Da sah mir der Mann direkt in die Augen, und ich blickte zu Boden. Nicht diesen Blick abbekommen, nicht diesen Blick. Ich sah seine Prothese an einem Bein durch die Hose gebeult, unnatürlich dick das Knie im Verhältnis zum anderen. Und über dem Schuh das Holz, er hatte keine Socken an. Er hatte sich gar nicht die Mühe gemacht, Socken anzuziehen. Oder er hatte sie vergessen, ein Holzbein fror ohnehin nicht. Vielleicht hatte er kein Gefühl. Kein Gefühl für die Zukunft. Ich stand bis zuletzt neben ihm, beim Aussteigen half ich ihm keineswegs. Wozu auch, er war nicht aus unserer Zeit, er existierte gewissermaßen überhaupt nicht hier in dieser Zeit, er war im Panzer, an der Front oder im Graben. Aber er traf mich noch einmal, der Blick. Jetzt mit trockenen Augen, es waren stahlblaue, wie die von Gregor, und sie schwammen in einem Meer von Traurigkeit.
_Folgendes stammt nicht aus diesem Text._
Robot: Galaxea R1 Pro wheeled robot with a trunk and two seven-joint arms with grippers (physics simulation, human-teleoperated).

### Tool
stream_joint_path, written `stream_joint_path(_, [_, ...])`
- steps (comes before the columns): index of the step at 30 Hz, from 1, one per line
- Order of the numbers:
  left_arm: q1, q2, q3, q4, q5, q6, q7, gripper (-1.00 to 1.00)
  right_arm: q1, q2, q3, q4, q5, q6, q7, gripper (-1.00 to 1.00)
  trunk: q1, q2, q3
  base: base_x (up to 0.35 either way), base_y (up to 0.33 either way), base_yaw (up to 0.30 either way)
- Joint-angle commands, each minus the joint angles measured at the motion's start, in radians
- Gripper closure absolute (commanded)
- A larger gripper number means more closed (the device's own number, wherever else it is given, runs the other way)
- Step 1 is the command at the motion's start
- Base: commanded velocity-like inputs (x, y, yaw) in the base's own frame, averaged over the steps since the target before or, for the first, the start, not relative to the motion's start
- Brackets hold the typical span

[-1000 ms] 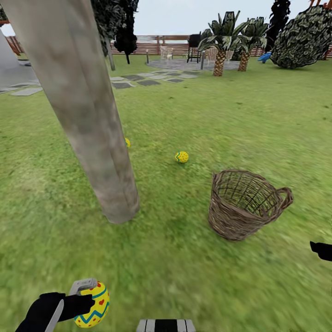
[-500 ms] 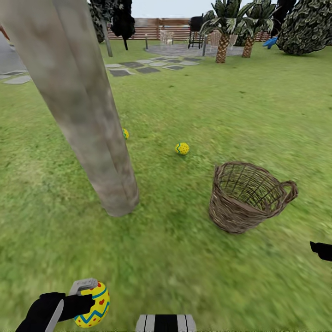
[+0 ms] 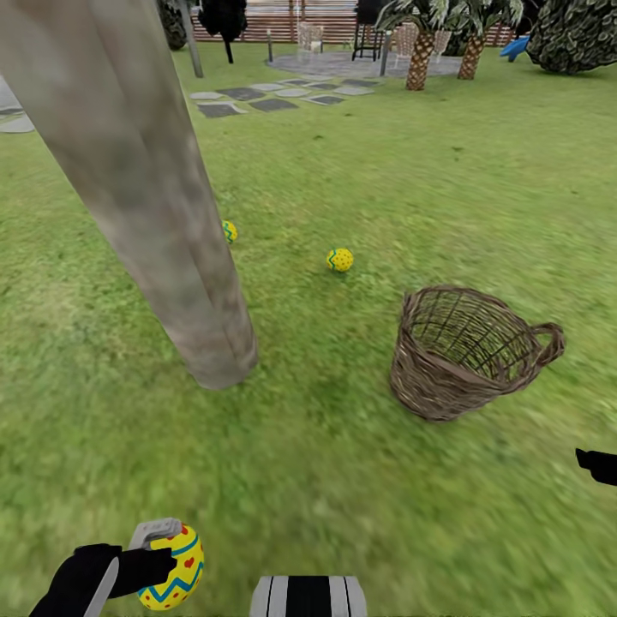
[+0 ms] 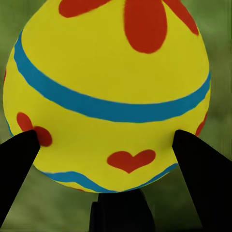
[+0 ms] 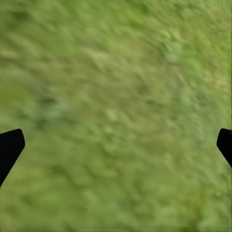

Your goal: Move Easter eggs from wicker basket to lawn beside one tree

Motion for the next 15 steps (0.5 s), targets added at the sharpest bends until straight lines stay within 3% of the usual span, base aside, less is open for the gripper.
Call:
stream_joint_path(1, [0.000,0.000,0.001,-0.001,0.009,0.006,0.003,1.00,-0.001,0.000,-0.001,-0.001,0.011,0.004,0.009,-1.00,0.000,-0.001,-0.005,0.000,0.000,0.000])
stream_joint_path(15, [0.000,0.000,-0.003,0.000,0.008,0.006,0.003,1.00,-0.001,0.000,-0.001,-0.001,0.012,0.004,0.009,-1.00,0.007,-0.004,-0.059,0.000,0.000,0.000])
Der Spiegel log, denn das Licht fiel nicht richtig ein an diesem Oktobernachmittag, sondern es zitterte vor Schwäche, weil ihm die Kraft des Sommers abhandengekommen war. Und doch lag die Imperfektion alles Echten darin, sich so zu sehen. Pia stand vor dem Spiegelschrank im Schlafzimmer, eigentlich hatte sie nur die Pullover vom oberen Fach herunter holen wollen, diese leichten, pastellfarbenen, für die Jahreszeit angenehmen. Dann war sie über die Hemdchen mit Ärmeln gekommen, auch Wollsachen. Wärme suchte sie da, und Erinnerungen ans Vorjahr krochen aus Duftkissen, als seien sie einfach mit etwas Atem wieder frisch zu hauchen. Eingenähte Blüten in Gazestoff, kleine Bündel mit Sommer, irgendwann mit Parfüm benetzt, weil sie Pia zu schade waren zum Wegwerfen und weil es sinnlos war, neue Blätter hinein zu geben. Wozu. Man konnte die Dinger im Drogeriemarkt kaufen, einfach besorgen oder schicken lassen konnte man sie heutzutage. So schmal war Pia, so klein der Bauch, so flach ihre Brust. Das Kind, das Kind. Es war so nah, als sei es da; es bohrte in Pia herum mit Gelenken wie Holz und Gummi. Schwarze Haare, flunkerte das Licht durchs Fenster, und sie sah ihr gläsernes Lächeln sehr zerbrechlich daneben, wusste sie doch: Mirkos Flaum war heller als dieser trockene Sandstrand damals auf Rhodos, als sie merkte, dass sie mit ihm schwanger war.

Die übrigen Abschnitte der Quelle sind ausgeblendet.